Sunday, August 19, 2018

Fluoride - Demand AARP Take Action

Dr. Johnson,

You hit on several important topics and sound like an echo of David. . . or is it the other way?

You have failed to address over exposure.  Just because a little might be good, does not mean more is just as good or even safe.  Many are ingesting too much fluoride. 

You are correct about the aging process and more root caries, although my geriatric patients seldom have root caries, it is a problem, especially for those with poor diets.  

Here is the serious flaw in your theory.  Fluoride has some topical benefit like toothpaste, not systemic. Fluoridated water has too short of a contact time and too dilute to have topical benefit.

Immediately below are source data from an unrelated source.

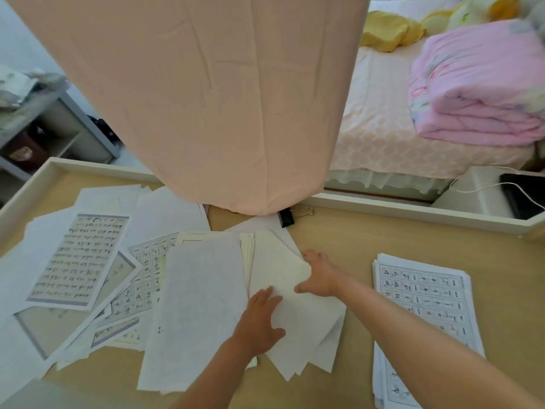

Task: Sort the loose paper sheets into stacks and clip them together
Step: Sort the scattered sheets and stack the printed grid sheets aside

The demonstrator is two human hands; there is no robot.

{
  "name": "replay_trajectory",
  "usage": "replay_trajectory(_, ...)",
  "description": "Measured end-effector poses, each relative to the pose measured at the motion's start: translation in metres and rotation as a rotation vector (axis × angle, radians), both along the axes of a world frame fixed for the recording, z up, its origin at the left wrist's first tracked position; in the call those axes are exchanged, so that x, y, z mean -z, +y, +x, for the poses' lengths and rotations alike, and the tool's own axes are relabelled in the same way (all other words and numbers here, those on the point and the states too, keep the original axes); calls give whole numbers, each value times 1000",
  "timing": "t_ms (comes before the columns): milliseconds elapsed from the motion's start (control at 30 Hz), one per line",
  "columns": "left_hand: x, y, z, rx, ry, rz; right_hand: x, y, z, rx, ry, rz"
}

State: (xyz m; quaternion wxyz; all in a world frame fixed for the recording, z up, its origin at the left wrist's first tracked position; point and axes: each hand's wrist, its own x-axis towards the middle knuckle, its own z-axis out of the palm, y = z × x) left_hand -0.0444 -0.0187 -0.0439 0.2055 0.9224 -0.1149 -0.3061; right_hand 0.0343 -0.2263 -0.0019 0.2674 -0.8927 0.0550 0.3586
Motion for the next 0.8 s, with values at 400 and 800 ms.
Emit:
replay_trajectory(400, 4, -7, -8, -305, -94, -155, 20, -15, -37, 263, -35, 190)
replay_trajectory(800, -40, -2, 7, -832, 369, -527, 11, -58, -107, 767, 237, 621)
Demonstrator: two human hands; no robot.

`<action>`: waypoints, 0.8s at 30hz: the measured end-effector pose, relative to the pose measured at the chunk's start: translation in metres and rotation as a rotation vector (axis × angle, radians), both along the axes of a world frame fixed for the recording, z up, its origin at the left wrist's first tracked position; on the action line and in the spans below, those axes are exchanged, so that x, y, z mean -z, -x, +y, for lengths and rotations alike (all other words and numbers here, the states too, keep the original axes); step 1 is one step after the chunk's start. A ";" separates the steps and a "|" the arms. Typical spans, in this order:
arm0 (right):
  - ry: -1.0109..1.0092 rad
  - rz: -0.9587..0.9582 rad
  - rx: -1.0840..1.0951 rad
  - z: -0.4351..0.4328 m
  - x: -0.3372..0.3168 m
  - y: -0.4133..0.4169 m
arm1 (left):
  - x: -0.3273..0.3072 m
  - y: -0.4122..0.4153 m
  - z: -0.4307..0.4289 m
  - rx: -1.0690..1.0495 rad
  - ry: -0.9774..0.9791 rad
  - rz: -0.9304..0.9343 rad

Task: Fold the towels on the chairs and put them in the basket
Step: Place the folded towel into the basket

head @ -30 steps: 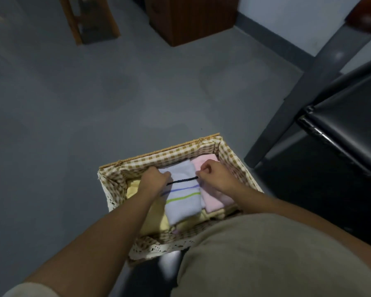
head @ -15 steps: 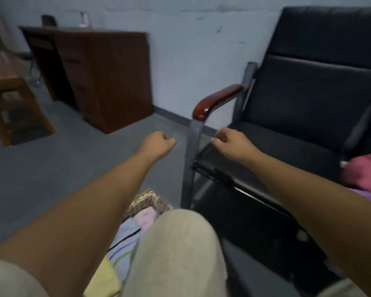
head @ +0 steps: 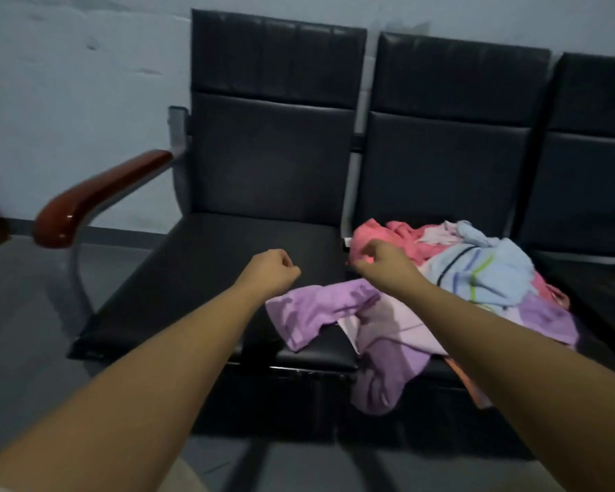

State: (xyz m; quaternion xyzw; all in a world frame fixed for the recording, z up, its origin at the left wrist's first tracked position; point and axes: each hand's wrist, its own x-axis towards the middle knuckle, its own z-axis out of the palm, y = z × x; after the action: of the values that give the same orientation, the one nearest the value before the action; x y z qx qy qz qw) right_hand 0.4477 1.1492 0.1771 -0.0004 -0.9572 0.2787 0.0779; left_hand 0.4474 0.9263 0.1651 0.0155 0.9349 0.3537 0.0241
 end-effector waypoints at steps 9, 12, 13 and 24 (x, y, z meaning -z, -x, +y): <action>-0.151 -0.164 -0.018 0.033 0.082 0.033 | 0.075 0.041 0.036 0.321 0.396 -0.023; -0.195 -0.142 -0.007 0.039 0.087 0.043 | 0.068 0.046 0.034 0.299 0.335 -0.007; -0.207 -0.145 0.000 0.040 0.089 0.045 | 0.061 0.046 0.033 0.268 0.238 -0.006; -0.365 0.095 0.172 0.052 0.071 0.027 | 0.020 0.020 0.014 0.108 -0.063 0.086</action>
State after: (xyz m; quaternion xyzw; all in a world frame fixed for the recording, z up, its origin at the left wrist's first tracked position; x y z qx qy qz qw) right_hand 0.4207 1.2016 0.1066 -0.0550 -0.9835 0.0925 0.1453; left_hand 0.4277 0.9401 0.1456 0.0817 0.9214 0.3800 0.0027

There are no prospective randomized controlled trials, good science, supporting your theory for dilute short contact topical or "ingested" fluoride.  If 0.7 ppm fluoride concentration had topical benefit, makes no sense to give people 1,500 parts per million topical.  And if my memory is correct, drop down to below 500 ppm fluoride in toothpaste and the benefit drops off.  A significant topical benefit from fluoridated water makes no scientific sense and is not backed by research.   

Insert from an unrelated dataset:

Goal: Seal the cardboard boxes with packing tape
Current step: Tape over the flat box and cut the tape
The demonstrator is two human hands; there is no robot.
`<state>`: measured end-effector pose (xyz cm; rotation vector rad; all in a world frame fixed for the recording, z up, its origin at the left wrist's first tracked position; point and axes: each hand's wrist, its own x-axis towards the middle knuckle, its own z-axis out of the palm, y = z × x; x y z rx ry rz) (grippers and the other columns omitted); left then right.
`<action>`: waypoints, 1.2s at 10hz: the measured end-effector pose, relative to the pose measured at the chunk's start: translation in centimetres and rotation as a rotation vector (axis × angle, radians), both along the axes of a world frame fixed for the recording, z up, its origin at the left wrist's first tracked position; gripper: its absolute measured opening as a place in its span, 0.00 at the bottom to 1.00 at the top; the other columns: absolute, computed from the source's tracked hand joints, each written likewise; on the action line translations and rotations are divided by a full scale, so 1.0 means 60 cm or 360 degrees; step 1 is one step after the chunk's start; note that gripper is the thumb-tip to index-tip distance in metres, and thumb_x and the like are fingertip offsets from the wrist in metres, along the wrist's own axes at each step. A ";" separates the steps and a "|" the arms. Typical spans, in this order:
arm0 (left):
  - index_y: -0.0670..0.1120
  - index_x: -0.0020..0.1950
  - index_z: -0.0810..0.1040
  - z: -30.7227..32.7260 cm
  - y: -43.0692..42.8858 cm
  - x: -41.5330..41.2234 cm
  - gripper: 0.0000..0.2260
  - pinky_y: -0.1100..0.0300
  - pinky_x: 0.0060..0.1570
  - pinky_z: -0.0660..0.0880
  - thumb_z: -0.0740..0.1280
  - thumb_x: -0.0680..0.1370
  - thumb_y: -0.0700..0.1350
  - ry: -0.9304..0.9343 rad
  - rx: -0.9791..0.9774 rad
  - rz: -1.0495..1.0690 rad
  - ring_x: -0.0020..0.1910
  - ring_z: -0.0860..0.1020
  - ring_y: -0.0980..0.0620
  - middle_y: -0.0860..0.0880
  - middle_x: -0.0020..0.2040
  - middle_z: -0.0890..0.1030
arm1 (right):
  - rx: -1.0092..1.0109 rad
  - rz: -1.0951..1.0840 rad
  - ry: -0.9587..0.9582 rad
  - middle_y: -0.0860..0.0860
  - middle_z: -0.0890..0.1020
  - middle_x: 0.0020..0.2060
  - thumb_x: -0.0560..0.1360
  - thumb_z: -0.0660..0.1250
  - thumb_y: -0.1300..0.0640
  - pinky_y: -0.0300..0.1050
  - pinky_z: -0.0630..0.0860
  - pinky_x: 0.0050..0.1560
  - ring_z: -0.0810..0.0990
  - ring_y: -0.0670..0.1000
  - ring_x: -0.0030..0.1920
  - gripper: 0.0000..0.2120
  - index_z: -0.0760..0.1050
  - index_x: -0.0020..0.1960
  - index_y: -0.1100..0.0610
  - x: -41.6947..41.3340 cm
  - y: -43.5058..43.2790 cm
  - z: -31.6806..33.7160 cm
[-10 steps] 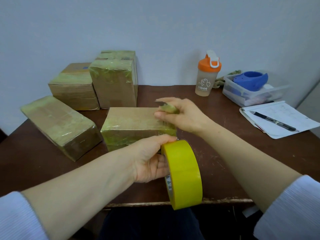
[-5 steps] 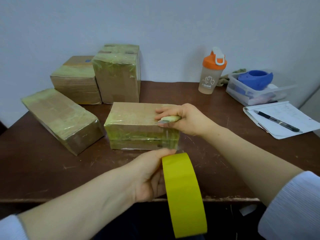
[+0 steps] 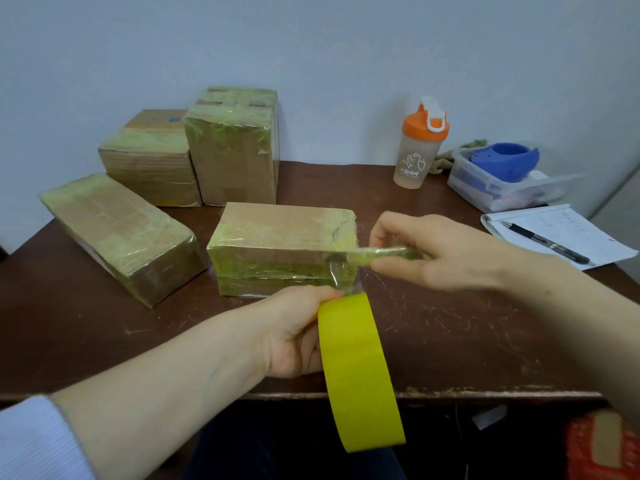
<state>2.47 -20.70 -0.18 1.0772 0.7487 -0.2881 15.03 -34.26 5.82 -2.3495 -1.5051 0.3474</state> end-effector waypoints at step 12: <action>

Fluoride ingestion with intent to prevent caries is not FDA approved because the science is still incomplete. . . and the studies could be done and probably have.  But they don't show benefit. 

97% of Western Europe is fluoridation free and your comment echoing David that there is not a single credible organization opposed to fluoridation is simply wrong, and you know it. . . . unless the definition of "incredible" requires that they support fluoridation.  Then you have a catch 22, circular logic.

And you go back to endorsements.  Endorsements are not science.  But lets look at some of those "credible" organizations you raise.

1.  Please provide a link to each of those organizations and the references to the primary research supporting their position.  Then we can discuss their science.

2.  The American Dental  Association testified in court that they owe no duty to protect the public.  Seriously Johnny, the ADA exists to protect its members, dentists, not the public.  For example, the ADA support mercury fillings which are illegal due to toxicity for me to throw in the trash or dump in the sewer or send in the mail.   What about the human mouth makes them safe?  Nothing.  Tradition is more important than public safety.  Even the mercury filling manufacturers have greater warnings than the ADA.   We cannot trust the ADA to protect patients, they protect dentists. 

3.   The CDC simply reacts to the ADA and they don't think for themselves or review the research.  CDC does not determine the dosage, efficacy or safety of any substance used to prevent disease.

4.  WHO is clear that a determination must first be made whether there is inadequate fluoride in a community before more is recommended.  As of 2011-2012 we had 60% of adolescents with dental fluorosis and 20% with moderate/severe. . . far too much fluoride.  Certainly more should not be administered when so many show a biomarker of excess exposure.

Now to the AARP.

If you had science on your side, you would welcome a scientific debate, discussion, forum, review and white paper.  Seniors get too much fluoride with medications, their kidneys are often compromised, their bones brittle.   Why add more to their diet?   If you want topical, I will not argue.  But swallowing the fluoride harms seniors and does not help their teeth.

No conspiracy, Johnny.  Simply blind obedience to tradition and a lack of scientific critical thinking.

My mentor reminded me, "50% of what we know in health care is wrong, but we do not know which 50%.  Always be a humble student of science, we are wrong and need to find out where."